Un exemple dans le monde

« Le Saguenay–Lac-Saint-Jean est un exemple dans le monde. Lors de rencontre sur le tourisme sur la planète, on vous cite en exemple. Vos gens sont exceptionnels. On les voit dans les événements. Ils ne restent pas assis sur un banc à leur stand d’information. Ils établissent des contacts, ils font du réseautage, ils collaborent entre eux. Les gens se serrent les coudes, ici. On ne voit pas ça ailleurs », témoigne le spécialiste.

Russel Walters a comparé le tourisme de masse avec le tourisme d’aventure. « C’est bien un autobus de 45 passagers, mais ces touristes parcourent 70 pieds pour prendre des photos et remontent à bord. C’est bon pour les nuitées dans les hôtels, mais il faut aller plus en profondeur avec les visiteurs.
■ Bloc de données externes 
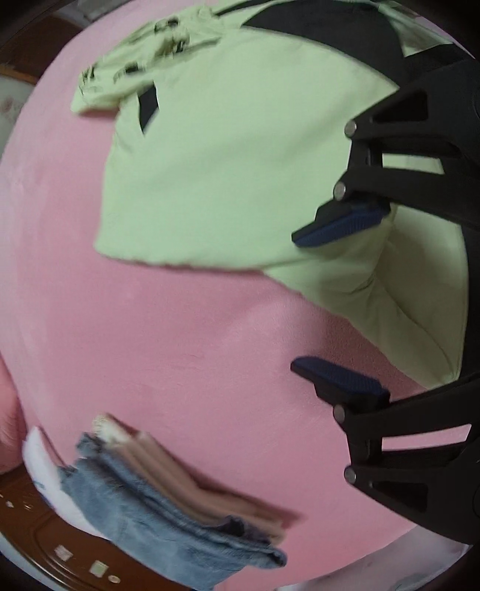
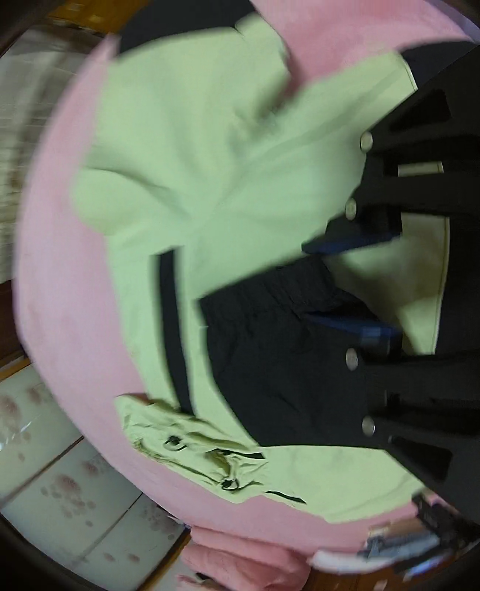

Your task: Fold large clothes

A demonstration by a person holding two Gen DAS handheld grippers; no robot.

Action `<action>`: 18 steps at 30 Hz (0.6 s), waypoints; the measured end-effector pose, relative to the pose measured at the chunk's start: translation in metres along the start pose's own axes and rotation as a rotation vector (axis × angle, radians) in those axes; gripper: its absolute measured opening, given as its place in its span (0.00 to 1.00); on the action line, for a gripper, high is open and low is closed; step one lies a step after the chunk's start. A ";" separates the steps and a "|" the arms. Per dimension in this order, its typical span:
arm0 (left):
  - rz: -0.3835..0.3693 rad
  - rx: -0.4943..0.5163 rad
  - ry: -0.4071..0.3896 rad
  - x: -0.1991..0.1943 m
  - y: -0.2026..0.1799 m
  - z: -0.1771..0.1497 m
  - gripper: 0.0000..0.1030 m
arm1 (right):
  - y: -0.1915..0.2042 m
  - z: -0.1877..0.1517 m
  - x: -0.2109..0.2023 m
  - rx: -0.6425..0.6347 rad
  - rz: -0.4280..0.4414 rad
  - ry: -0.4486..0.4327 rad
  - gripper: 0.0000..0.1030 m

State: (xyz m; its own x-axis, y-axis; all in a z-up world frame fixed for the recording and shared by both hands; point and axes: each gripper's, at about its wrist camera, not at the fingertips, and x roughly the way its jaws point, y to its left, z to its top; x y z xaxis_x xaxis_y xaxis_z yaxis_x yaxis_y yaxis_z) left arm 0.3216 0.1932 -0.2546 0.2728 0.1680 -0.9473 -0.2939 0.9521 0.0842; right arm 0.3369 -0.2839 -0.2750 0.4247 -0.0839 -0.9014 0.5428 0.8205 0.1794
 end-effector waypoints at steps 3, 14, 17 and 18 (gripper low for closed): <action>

Le touriste d’aventure fait 65 % de ses dépenses dans la communauté qu’il visite, comparativement à 14 % pour le tourisme de masse. Il faut développer les deux secteurs pour l’industrie », explique-t-il.

« Les gens veulent vivre des expériences aujourd’hui, tant dans l’hébergement, dans la nourriture, dans la culture, avec le patrimoine ou avec le développement personnel. Il y a 15 ans, l’expérience motoneige se mesurait au nombre de milles parcourus dans une journée. Nous avons brûlé des clients avec cette façon de faire. Ils avaient mal aux bras et au cou à la fin de la journée. Ce n’est plus ça, aujourd’hui. Les forfaits de motoneige sont ponctués par les arrêts et un sentier plus court, pour le retour à la maison. Si on veut être plus inclusifs pour cette activité... », fait valoir le spécialiste.

Un produit à améliorer

Je reviens d’une sortie en motoneige de cinq jours sur un circuit reliant les monts Valin et la réserve crie d’Oujé-Bougoumou à Chibougamau, via les passerelles du 49e parallèle au nord du lac Saint-Jean. La qualité des repas et de l’hébergement étaient impeccables sur les sites de Mont-Vilain, de Chute-à-l’Ours et à Oujé-Bougoumou.

Il y a encore du chemin à faire cependant pour qualifier l’offre motoneige de tourisme d’aventure. Il n’y avait pas de produit de microbrasserie dans les relais, pas de produits régionaux, pas de vin de qualité, alors que la poutine et les burgers sont les vedettes des menus offerts.

« Les touristes recherchent les couleurs locales, la bonne nourriture, le bon vin. Les touristes d’aventure veulent apprendre, découvrir, vivre de nouvelles expériences, goûter à de nouveaux aliments. Vous avez tout ça ici ! J’ai même goûté à un gin local (Km12). C’est fabuleux ! C’est ça que les touristes veulent vivre », a conclu le spécialiste, qui considère le plein air comme la solution à bien des maux.